▶ _WORK REQUIRED_: Set down the full data below exactly as given, please.
[DATA SHOWN]
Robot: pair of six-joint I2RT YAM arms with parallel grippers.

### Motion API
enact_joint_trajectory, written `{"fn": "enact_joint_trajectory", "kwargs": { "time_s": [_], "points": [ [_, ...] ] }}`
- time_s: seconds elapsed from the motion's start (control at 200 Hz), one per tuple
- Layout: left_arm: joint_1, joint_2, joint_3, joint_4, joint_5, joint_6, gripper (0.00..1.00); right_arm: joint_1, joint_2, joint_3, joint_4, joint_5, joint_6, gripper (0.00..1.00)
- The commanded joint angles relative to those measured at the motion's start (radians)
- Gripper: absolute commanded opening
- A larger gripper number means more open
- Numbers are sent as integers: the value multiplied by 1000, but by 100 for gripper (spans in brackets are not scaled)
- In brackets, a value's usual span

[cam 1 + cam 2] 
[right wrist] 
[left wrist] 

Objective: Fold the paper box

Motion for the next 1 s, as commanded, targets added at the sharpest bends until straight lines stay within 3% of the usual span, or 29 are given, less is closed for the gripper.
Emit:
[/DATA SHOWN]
▶ _WRITTEN ANSWER_:
Robot: pair of six-joint I2RT YAM arms with parallel grippers.

### Motion API
enact_joint_trajectory, written `{"fn": "enact_joint_trajectory", "kwargs": { "time_s": [_], "points": [ [_, ...] ] }}`
- time_s: seconds elapsed from the motion's start (control at 200 Hz), one per tuple
- Layout: left_arm: joint_1, joint_2, joint_3, joint_4, joint_5, joint_6, gripper (0.00..1.00); right_arm: joint_1, joint_2, joint_3, joint_4, joint_5, joint_6, gripper (0.00..1.00)
- The commanded joint angles relative to those measured at the motion's start (radians)
- Gripper: absolute commanded opening
- A larger gripper number means more open
- Numbers are sent as integers: the value multiplied by 1000, but by 100 for gripper (spans in brackets are not scaled)
- In brackets, a value's usual span

[cam 1 + cam 2] 
[right wrist] 
[left wrist] 

Objective: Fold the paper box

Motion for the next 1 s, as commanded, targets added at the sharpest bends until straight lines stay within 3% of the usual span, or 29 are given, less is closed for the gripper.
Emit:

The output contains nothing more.